Crimen del policía: el desafío escala y es contra el Estado
El feroz atentado a un agente en la puerta de la AIC en Rosario había sido anticipado hace dos semanas. Un nuevo salto cualitativo de los grupos criminales.

Jueves 14 de Septiembre de 2023

El viernes 29 de agosto dos individuos en moto dispararon contra la sede de la Agencia de Investigación Criminal (AIC). Fueron nueve balazos contra el frente del edificio. Los agresores tiraron un pedazo de cartón donde se mencionaba al fiscal Matías Edery de la Agencia de Delitos Complejos y Criminalidad Organizada. "Vamos a matar policías, jueces y fiscales".

El vértigo de una violencia afianzada que despedaza la comunidad también descompone la memoria. Pasaron quince días pero se volvieron tan rutinarios los atentados contra espacios institucionales que a un suspiro de acontecer todo se hunde en el olvido. Pero lo que prometía ese cartel dos semanas después resulta impecablemente cumplido. Ejecutaron a balazos a un policía que llegaba a tomar su puesto en el edificio policial, sin tomar recaudos ni ocultarse, tal como se había anunciado.

La criminalidad vigorosa que perfora la ciudad pone cada vez más altos sus mojones. Organizaron atentados en la calle ordenados desde adentro de Tribunales cuando un testigo salía de declarar. Acribillaron autos frente al distrito sur mientras salían chicos de un jardín de infantes. Tirotearon la casa de un gobernador. Acribillaron las viviendas de funcionarios judiciales. Dispararon contra cuatro abogados penalistas en cinco años. Azotaron a tiros edificios del Poder Judicial, el Concejo Municipal, sedes penitenciarias, comisarías y fiscalías. Solo hacia junio de este año hubo 36 escuelas que en Rosario no tuvieron clases por hechos de violencia.

Hay un factor de repetición que tiene como denominador y mensaje común, en estos objetivos y como acciones que escalan, ser un reto claro al Estado.

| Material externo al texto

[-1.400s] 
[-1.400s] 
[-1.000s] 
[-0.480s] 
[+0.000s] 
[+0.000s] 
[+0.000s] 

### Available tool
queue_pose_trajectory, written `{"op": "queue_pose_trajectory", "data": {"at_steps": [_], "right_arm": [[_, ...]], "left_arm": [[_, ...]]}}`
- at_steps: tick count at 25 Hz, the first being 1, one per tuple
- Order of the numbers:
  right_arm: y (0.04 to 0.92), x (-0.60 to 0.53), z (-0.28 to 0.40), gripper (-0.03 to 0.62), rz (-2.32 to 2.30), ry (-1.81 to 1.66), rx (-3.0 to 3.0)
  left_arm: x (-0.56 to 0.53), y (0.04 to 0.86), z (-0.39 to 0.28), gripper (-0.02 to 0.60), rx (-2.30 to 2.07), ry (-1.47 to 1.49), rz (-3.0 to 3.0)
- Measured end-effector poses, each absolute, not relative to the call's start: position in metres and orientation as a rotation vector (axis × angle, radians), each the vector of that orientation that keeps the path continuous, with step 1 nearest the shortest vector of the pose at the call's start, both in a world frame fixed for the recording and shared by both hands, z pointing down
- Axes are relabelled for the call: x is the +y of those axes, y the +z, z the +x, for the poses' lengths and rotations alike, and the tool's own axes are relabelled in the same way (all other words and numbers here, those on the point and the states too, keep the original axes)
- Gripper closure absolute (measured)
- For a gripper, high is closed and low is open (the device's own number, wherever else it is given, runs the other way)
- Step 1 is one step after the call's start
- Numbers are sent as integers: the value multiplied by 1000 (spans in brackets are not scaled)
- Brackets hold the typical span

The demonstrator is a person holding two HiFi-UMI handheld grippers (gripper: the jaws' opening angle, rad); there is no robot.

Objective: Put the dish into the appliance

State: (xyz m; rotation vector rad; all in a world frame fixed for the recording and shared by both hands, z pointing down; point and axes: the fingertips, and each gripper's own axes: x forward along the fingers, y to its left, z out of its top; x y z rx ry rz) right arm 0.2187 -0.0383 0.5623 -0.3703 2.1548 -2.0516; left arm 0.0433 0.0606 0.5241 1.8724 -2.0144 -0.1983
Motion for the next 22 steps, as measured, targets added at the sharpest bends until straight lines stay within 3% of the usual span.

No pocas veces las fuerzas de seguridad se han visto entreveradas en sociedades con el delito. Policías que participan de la investigación de bandas en fiscalías han terminado presos este mismo año por colaborar con grupos criminales. No es para decir ni de lejos que este sea el caso. Es para enfatizar que cuando se anuncia que van a matar policías y efectivamente asesinan a uno en la puerta de una agencia policial el ataque es contra el Estado.

Es contra un Estado que ha perdido la capacidad de mitigar las acciones organizadas desde dentro de las prisiones por delincuentes que saben que no saldrán por 40 años. La diferencia de velocidad y de objetivos entre Estado y grupos criminales es notable. El problema criminal de Rosario atraviesa las gestiones y perdura en una ciudad que se parte en sus contrastes abruptos. Y entonces se dan dos factores notorios. Uno es el de la temeridad, la crueldad y el desdén de una delincuencia transida de violencia que se atreve a todo. La otra es el de un sistema criminal que aunque puede esclarecer los hechos y aislar a los culpables no detiene sus acciones, brutales hasta lo inverosímil. Una gestión que pese a sus eslóganes de campaña no tuvo plan para la seguridad pública, para la administración de los detenidos de alto perfil en las prisiones, para la coordinación entre persecución penal y accionar de sus golpeadas fuerzas operativas se retira en diciembre derrotada en buena proporción por la imprevisión en ese enorme agujero. Un ex ministro de Economía de la provincia afirmó en redes sociales hace 20 días que en el primer semestre del año el gobierno provincial exhibió una fuerte subejecución de las partidas del presupuesto para invertir en seguridad. Dijo que se había usado apenas el 16% de los fondos disponibles. Nadie que se sepa le dio una respuesta. No es por esto que pasó lo de hoy. Pero es también el eslabón de una cadena de todo lo que a la política le faltó tomarse escrupulosamente en serio.

Acaban de matar a un policía a 15 días de que un grupo de sujetos dejara un cartel avisando que lo harían. Puede ser una casualidad aún prematura para ser descifrada pero no lo es que atenten rutinariamente contra una sede policial. Hemos ido normalizando acontecimientos despiadados. No caer en respuestas brutales, torpes y mágicas producto del miedo o la impotencia es fundamental. Pero el Estado debe mostrar serenidad, planificación y reacción dentro de la ley. La criminalidad sube todo el tiempo sus varas y la ciudad asiste al show dramático de su despliegue de sangre. Es un grave disvalor para la autoridad democrática sea cual sea su signo y también una advertencia. Tan dolorosa como la muerte violenta de un empleado estatal que estaba entrando a su trabajo.